When attitude becomes many forms:
How I see Sara Christensen’s work
When did you last laugh while visiting an art show? No really, I mean it: when? I am not talking of that malevolent little snort with which we sometimes like to comment on the work of our – perhaps more successful – rivals or those artists, who take an interest in things we ourselves find irrelevant. What I am thinking of is a light-hearted, mind-opening laugh, a laugh, which takes us by surprise and which seems to burst out of our bodies almost in spite of ourselves. As we remember remotely from the times of transition between childhood and young adulthood, this moment of silliness can be most constructive, a moment which releases a subversive energy, which in turn can change not only our point of view but also that of those we infect with our joyful giggles. This phenomenon, a humorous perspective taken to the extremes of silliness, is a fanstastically efficient means of communication. Considering this vast potential, it is beyond my imagination why attacks of silliness in an artistic context are not applied as a method more widely1. Is it because there are few who have the right kind of temperament to explore this energy? Here the artist as an enlightening clown enters the picture, and there is of course a history which carries many ringing names: Marcel Duchamp, the Dada-boysgroup, Gilbert & George, Dieter Roth, Robert Filiou, Fischli & Weiss, Christian Boltanski, Sigmar Polke, John Baldessari. They all look at daily life, its indifference to human needs and wishes, and they twist and tweek it a little to point this out. Do you notice what is missing in the list of names? Exactly. Theory claims that women are not part of this cheerful pedigree, because they lack the male sex’s laid-backness, its originality and aplomb2. This is, of course, utter nonsense. So, let us celebrate Sara Christensen’s aptness at all the above!
This funny streak in her work is, of course, only one of the mental temperatures in which the artist immerses her viewer. Christensen is also a serious researcher and collector: an “Eye of Prey” as Samuel Beckett aptly phrased this tendency to walk around and snatch material from one’s surroundings, and then, by either re-enactment, condensesation or mimetic comment, transform those found things into art. Christensen’s paintings-in-textiles are a feast of tactility: at first contact, the viewer’s groping eye as well as her sensitive fingertips are drawn into this interplay between texture, line, plane, depth and motif. The works have a format one immediately wants to walk in to, and they are both highly accessible and deeply mysterious. At times even slightly disturbing in their combination of motifs, sculls or decapitated torsi, which are presented on the same structural level as the zips, illustrative clouds or the pleasing patterns of the fabric. But there is nothing scandalous about this choice of icons, as they are presented in the style of underground-comics. This analogy combined with with the tactile beauty of the cloth makes these grim motifs “manageable” without reducing them to mere ornaments, thus taking the edge off them. It is, incidentally, the inverse act of reception one passes through when noticing the way the sewn material has had to be painfully strained into the shape of the stretcher. All this gives a productive tension to the pleasing aspect of the fabric. There is, of course, a historical line here too, which leads us back a few centuries to the lushious textures of sculls next to light-reflecting glass or shiny gold beakers, to silk brocade table spreads and piles of colourful, sometimes flyblown fruit in Dutch 17th century still lives. Here the precisely choreographed inventory of feasting and joy meet its shadowy depth: “Denckt opt End”, was the Memento Mori warning written on those paintings.

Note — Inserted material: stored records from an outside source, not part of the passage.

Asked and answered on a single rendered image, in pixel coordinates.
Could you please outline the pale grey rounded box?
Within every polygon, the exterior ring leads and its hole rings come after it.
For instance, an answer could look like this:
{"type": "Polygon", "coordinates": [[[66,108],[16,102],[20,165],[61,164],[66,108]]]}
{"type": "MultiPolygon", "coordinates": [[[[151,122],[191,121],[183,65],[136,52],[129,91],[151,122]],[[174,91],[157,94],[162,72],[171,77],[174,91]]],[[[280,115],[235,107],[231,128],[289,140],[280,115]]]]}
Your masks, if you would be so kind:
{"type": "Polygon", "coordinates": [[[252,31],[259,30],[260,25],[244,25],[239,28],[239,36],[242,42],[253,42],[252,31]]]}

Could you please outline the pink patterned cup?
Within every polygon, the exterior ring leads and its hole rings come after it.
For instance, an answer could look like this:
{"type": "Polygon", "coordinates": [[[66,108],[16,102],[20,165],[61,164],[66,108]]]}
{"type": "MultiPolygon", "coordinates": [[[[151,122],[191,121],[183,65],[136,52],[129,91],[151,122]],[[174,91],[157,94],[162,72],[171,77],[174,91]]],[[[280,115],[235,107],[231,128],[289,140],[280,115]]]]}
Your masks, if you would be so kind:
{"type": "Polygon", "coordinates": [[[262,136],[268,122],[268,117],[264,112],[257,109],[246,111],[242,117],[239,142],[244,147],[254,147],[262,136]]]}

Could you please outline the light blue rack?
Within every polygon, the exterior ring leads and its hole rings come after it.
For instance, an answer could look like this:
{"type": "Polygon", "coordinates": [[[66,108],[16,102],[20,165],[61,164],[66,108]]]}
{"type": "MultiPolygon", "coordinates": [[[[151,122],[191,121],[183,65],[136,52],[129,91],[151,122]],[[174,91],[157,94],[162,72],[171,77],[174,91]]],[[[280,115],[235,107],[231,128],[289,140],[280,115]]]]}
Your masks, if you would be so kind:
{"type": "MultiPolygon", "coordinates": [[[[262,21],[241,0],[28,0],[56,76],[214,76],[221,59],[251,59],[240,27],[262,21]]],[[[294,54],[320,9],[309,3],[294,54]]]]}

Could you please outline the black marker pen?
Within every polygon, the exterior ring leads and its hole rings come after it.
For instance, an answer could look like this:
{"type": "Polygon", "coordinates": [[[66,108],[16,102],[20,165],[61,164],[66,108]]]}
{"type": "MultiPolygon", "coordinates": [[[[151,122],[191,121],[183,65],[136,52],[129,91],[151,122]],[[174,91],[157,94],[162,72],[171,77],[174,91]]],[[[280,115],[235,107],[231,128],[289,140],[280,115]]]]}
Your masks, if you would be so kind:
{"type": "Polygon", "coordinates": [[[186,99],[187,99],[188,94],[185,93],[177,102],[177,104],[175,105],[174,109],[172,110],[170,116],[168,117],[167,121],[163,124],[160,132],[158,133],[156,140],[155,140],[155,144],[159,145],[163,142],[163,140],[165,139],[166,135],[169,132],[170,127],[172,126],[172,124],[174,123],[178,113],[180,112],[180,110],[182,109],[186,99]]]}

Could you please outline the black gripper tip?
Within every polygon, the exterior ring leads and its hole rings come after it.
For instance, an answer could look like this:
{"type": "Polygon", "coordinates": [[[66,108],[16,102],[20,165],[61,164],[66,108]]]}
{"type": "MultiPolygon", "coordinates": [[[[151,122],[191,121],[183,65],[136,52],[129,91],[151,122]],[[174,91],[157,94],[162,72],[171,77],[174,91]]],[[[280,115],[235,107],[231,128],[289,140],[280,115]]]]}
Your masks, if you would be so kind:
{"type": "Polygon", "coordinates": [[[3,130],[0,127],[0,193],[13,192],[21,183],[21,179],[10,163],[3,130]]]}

Sara Christensen, as I see her, is a cheerful empiricist, a cheerful analyst and I would even say, a cheerful scepticist. Should I be asked to place her historically, I would call her more modern than post-modern, as the eager seriousness which underlies her energetic playfulness is never fringing out into any kind of direction. Underneath the surface of her light-hearted, tongue-in-cheek humour her work is sternly crafted.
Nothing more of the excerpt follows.